Fix dirty collection attribute refresh

VenelinMartinov commented 2 weeks ago

This fixes an issue with empty collection attributes refreshing dirty under PlanResourceChange. Note that this is an issue present in TF as well. It comes from the fact that some (most?) providers don't distinguish between null and empty collection values, for example both AWS and GCP labels have this issue.

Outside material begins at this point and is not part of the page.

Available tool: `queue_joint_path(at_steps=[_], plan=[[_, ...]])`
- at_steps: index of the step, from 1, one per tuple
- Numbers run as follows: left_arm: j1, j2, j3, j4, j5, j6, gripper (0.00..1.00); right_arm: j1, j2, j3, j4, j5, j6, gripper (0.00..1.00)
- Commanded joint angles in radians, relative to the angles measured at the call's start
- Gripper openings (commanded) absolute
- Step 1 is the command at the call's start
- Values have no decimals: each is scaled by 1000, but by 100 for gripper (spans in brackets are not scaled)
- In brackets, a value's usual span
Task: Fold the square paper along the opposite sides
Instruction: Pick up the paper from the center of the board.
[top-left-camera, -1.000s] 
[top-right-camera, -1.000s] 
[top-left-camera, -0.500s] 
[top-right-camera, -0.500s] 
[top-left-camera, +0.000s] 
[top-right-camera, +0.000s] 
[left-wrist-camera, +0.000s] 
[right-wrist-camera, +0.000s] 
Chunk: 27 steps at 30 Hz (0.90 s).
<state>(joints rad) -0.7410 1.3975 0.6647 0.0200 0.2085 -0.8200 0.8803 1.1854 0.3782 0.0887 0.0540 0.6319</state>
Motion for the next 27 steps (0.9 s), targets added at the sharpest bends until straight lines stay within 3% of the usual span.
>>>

We've opted for a targeted fix in Refresh - this maintains our TF-conformance on Create/Update. The fix is that on refresh we go over the read values and compare with the previous state. Any properties which:

Are a TF attribute
Are a collection
Are null or empty
Are different to the previous state

get "normalized" to what was in the state. This avoids us displaying excessive dirty refreshes for these values.

Note that the actual fix is from https://github.com/pulumi/pulumi-terraform-bridge/pull/2073 and due to @t0yv0 A lot of the commit history here is from https://github.com/pulumi/pulumi-terraform-bridge/pull/2072 which separated the tests from here to facilitate easier reviews. I should have merged here before deleting 🤷

Fixes https://github.com/pulumi/pulumi-terraform-bridge/issues/2047 Fixes https://github.com/pulumi/pulumi-terraform-bridge/issues/1967

codecov[bot] commented 2 weeks ago

Codecov Report

Attention: Patch coverage is 57.79817% with 46 lines in your changes missing coverage. Please review.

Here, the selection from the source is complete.